I had a conversation with my seven-year-old daughter, Josie, earlier this week about blame. Specifically, I pointed out to her that when something bad happens, and she undeniably has a hand in it, she tends to blame her sister, Maggie. For example, there was the drawing-on-the-rug incident: both Josie and Maggie scribbled all over their bedroom rug with markers, and both tried to cover it up (literally) afterward. Josie's comment, which she thought would exonerate her, was that "it was Maggie's idea." I explained that just because her sister, who is two years younger, has a sinister idea, Josie need not act on it. I didn't trot out the old "if Maggie told you to jump off the Empire State Building" line, but I was tempted. I wanted her to recognize that she's the decision-maker for her own actions, for good or bad.

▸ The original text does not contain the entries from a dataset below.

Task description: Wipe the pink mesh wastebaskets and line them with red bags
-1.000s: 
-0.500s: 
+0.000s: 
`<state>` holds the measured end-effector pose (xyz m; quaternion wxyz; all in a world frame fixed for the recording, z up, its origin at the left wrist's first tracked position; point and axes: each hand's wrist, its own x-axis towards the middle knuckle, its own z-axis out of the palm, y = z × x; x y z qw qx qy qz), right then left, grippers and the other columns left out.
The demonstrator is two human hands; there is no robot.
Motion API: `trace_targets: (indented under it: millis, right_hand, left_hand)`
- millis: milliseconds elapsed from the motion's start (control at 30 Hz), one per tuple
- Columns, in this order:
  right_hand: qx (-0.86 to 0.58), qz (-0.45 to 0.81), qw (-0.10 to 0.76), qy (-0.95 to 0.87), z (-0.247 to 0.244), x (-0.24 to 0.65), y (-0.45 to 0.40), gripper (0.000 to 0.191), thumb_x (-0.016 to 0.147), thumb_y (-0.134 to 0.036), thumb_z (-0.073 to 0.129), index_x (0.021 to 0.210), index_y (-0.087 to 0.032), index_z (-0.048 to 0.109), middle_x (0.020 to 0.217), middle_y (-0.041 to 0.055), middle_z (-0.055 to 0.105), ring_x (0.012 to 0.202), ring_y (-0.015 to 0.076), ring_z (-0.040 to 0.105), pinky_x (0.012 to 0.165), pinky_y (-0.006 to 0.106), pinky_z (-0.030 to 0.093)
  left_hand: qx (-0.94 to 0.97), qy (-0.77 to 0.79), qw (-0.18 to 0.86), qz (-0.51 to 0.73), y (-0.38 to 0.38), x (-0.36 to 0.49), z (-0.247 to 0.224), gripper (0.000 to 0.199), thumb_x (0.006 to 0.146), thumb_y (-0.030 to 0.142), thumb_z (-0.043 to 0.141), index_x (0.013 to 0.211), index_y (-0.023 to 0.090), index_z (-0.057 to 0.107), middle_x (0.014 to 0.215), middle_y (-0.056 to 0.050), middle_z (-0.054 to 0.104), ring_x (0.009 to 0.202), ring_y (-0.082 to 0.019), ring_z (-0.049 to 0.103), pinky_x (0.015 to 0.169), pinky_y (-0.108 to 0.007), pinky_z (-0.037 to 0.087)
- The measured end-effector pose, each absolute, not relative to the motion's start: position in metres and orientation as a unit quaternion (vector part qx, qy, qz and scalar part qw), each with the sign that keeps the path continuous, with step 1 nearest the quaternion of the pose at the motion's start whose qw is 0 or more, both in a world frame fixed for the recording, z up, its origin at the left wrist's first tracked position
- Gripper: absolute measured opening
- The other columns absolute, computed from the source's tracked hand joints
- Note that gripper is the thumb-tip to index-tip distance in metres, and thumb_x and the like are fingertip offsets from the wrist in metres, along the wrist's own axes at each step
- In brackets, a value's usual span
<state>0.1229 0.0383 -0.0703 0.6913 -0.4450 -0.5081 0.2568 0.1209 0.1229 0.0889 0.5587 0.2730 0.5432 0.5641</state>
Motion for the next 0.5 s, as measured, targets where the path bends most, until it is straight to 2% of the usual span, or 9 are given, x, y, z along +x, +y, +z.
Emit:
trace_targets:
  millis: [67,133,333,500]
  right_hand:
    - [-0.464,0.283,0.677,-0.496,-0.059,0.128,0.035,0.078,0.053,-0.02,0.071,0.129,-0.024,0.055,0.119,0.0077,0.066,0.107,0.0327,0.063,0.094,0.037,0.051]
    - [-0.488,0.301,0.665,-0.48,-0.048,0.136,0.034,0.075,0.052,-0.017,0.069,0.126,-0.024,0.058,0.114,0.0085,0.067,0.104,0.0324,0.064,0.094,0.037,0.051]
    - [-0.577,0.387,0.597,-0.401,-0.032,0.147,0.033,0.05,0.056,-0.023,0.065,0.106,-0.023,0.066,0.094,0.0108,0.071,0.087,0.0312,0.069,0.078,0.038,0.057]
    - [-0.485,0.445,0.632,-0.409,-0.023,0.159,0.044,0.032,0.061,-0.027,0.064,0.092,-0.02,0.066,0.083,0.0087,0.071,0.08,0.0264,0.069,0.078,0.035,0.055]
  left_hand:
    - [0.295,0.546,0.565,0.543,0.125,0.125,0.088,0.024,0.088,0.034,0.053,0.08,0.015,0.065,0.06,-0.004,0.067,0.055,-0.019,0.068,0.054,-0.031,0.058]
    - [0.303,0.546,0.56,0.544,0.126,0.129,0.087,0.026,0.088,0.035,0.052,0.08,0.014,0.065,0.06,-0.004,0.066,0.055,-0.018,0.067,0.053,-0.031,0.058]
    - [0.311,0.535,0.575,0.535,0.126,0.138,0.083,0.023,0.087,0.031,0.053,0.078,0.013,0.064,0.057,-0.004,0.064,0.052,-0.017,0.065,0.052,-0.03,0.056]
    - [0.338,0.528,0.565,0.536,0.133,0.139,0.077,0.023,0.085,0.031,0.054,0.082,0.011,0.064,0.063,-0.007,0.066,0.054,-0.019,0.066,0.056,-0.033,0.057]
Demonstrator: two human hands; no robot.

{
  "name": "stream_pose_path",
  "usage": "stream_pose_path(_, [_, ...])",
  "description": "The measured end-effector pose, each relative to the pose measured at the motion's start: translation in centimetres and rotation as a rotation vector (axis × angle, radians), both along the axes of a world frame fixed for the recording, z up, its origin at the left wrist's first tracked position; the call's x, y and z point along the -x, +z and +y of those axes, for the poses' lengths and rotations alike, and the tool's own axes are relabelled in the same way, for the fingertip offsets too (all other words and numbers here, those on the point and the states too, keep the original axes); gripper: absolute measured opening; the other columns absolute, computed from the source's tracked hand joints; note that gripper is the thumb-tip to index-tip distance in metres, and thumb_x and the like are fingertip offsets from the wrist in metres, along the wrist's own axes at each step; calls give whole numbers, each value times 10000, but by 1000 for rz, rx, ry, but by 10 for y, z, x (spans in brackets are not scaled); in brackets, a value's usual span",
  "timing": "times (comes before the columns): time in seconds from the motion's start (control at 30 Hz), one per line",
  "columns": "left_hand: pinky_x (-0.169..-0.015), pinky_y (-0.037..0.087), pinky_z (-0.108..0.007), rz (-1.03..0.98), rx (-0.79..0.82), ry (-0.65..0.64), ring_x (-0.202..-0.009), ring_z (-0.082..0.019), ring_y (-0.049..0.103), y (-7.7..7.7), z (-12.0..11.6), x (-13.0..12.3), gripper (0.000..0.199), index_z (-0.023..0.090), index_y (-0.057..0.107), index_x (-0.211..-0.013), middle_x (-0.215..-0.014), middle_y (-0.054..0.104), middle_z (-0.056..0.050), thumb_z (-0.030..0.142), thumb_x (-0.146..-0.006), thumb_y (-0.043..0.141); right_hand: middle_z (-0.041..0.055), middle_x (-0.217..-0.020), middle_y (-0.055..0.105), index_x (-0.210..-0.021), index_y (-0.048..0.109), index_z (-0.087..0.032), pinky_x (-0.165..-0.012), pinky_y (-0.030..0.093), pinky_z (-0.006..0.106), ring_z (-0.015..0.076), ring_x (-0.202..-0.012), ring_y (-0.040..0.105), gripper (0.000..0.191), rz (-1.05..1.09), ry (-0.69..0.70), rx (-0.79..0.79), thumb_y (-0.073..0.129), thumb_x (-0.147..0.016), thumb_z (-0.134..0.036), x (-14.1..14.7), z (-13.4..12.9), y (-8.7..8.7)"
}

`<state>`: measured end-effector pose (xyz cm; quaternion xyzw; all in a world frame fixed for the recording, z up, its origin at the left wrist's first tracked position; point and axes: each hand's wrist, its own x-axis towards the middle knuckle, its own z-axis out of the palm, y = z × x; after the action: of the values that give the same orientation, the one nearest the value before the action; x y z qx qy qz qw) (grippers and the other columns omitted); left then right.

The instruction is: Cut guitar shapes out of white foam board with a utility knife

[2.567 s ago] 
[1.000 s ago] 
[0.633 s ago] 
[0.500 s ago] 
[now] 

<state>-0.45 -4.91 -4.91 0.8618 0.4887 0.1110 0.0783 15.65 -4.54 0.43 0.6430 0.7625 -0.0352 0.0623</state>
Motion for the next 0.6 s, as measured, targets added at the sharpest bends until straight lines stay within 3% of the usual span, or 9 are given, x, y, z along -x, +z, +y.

What does all this have to do with Isiah Thomas? The New York Post quoted Thomas a couple of days ago as follows: "Thomas essentially blamed this season's disaster on not having stability at the point [guard position]." Interesting, considering Thomas was the general manager who traded for surly, underachieving point guard Stephon Marbury. Remember, the guy who went AWOL from the team and threatened Thomas, and then he came back and Thomas put him back in the lineup despite the fact that the rest of the team unanimously voted against him playing? (They lost that game, by the way.)
Thomas is also the genius who acquired backups Fred Jones, Nate Robinson and Mardy Collins. None of whom, apparently, is the answer for the "instability at the point," now that Marbury is out for the season. But of course none of this is Thomas' fault, just like it wasn't his fault earlier in the season when the players, according to him, weren't playing hard enough. Or the Knicks current 14-33 record -- that couldn't possibly be his fault either.
Is it just me, or does it seem like Isiah keeps drawing on the rug, and Knicks' owner Jim Dolan keeps excusing it as being someone else's idea?